Côté public, un mouvement de solidarité culturelle a pris naissance. La formule du « billet solidaire » est prisée par les amateurs en soutien aux institutions culturelles. Chez Duceppe, la direction estime que la moitié des abonnés ont fait un don au lieu de demander un remboursement. À La Bordée, le directeur Michel Nadeau estime à environ 60 % les spectateurs qui refusent un crédit ou un remboursement.

Du côté d’Espace Go, qui travaille à reprendre l’ultime spectacle de sa saison, J’ai cru vous voir, la campagne du billet solidaire semble bien fonctionner. « Mais nous n’avons pas encore pu joindre toutes les personnes qui s’étaient procuré des billets », affirme Luc Chauvette, directeur des communications.

Inquiétude face à l’avenir 

L’inquiétude continue néanmoins de grandir chez les nombreux artistes et travailleurs autonomes qui n’ont plus de contrats, donc de revenus. Des promesses ont été faites pour honorer les contrats, notamment par les membres de Théâtres Associés (qui regroupe huit compagnies théâtrales majeures). Reste à savoir quand et comment ces compagnies, déjà fragiles financièrement, pourront le faire.

Plusieurs programmes de soutien et des mesures de compensation ont été annoncés.

Le Conseil québécois du théâtre est en lien avec les pouvoirs publics pour valider les informations diffusées par les différents ordres gouvernementaux. Il recommande aux créateurs de « faire preuve de patience » et « d’attendre les prochaines annonces gouvernementales avant de prendre toute décision ». 

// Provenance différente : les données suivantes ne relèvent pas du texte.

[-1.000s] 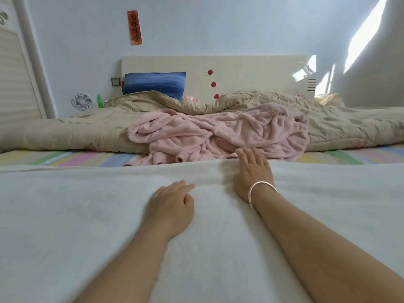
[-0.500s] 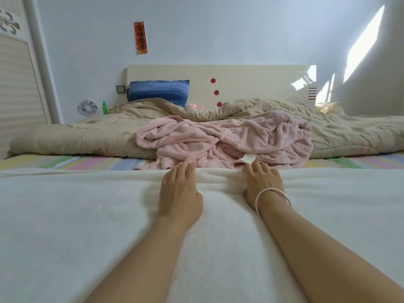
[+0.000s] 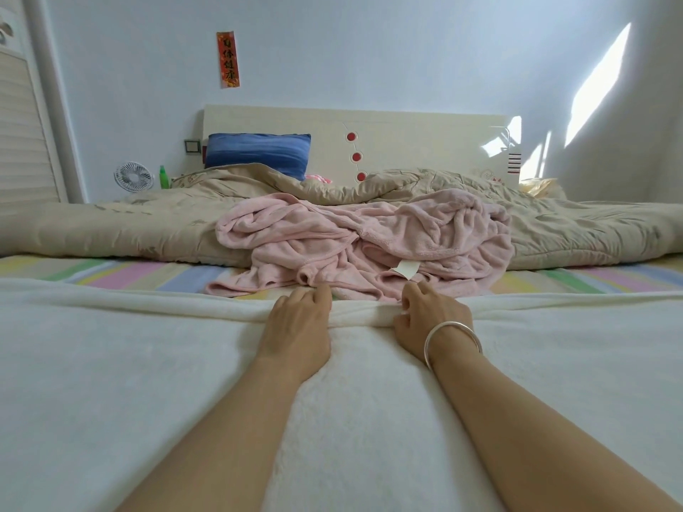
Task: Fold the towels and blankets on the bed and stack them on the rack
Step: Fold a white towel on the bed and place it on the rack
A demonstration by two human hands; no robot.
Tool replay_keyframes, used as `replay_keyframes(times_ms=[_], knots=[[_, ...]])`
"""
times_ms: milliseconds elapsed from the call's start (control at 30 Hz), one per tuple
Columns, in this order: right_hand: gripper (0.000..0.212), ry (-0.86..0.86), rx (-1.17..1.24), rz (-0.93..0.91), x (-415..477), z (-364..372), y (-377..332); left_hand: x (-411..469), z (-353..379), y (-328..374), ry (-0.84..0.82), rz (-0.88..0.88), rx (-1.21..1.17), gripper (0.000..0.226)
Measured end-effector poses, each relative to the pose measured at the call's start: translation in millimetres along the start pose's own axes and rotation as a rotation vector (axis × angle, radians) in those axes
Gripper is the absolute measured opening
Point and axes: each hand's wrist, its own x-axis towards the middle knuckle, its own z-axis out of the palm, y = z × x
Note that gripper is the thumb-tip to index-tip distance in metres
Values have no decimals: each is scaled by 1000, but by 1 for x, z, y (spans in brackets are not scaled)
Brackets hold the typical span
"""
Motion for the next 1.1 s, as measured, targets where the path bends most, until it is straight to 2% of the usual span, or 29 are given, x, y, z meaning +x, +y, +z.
replay_keyframes(times_ms=[100,267,367,433,467,533,567,633,700,800,967,1100], knots=[[45,-37,-36,11,0,-1,0,2,2,1,117,76,42,36],[23,99,-58,-15,-1,6,3,3,1,1,162,163,153,34],[16,249,-24,-68,1,6,1,5,5,-1,135,149,225,27],[12,299,16,-35,5,5,4,6,4,0,125,124,220,22],[13,283,60,-1,7,4,5,6,2,1,112,100,209,21],[23,257,176,25,11,8,10,7,4,2,5,9,165,39],[37,195,205,18,13,12,11,6,6,0,-77,-40,134,49],[66,-54,166,28,17,21,14,6,9,-5,-239,-156,46,58],[65,-270,-20,55,24,28,13,6,15,-15,-404,-298,2,66],[55,-421,-167,51,31,27,11,10,15,-26,-560,-438,61,77],[54,-447,-118,69,29,26,13,14,15,-28,-638,-444,48,81],[55,-224,-119,-5,20,18,4,8,14,-25,-550,-434,38,73]])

Au milieu de la folie, l’annulation des activités de la Journée mondiale du théâtre, le 27 mars, est passée inaperçue. Dans son message livré avant la crise de la COVID-19, l’écrivain pakistanais Shahid Nadeem parlait du théâtre comme d’un sanctuaire pour nous rassurer de l’état du monde : « Notre planète est plongée de plus en plus profondément dans une catastrophe climatique, nous entendons le martèlement des sabots des chevaux des Quatre Cavaliers de l’Apocalypse, écrit-il. Le théâtre a un rôle noble dans la dynamisation et la mobilisation de l’humanité pour se relever de sa descente dans l’abîme. »

En attendant que le rideau s’ouvre, un jour ou l’autre, sur la vie culturelle, la sentinelle des théâtres (cette lampe qui reste allumée sur la scène après chaque représentation afin de ne jamais laisser un théâtre dans le noir complet) veillera sur la noirceur de notre âme collective. 

Le billet solidaire

Avec l’annulation des saisons, différentes options sont en place dans les billetteries au Québec. Les théâtres proposent au public de remplacer leurs billets achetés sous forme de crédit, de remboursement ou de don. Chaque compagnie va transmettre les modalités à sa clientèle. Toutefois, pour encourager les théâtres à poursuivre leur mission, des amateurs ont fait part de leur intention de renoncer au remboursement de leur billet. Les théâtres peuvent alors remettre des reçus pour don de charité.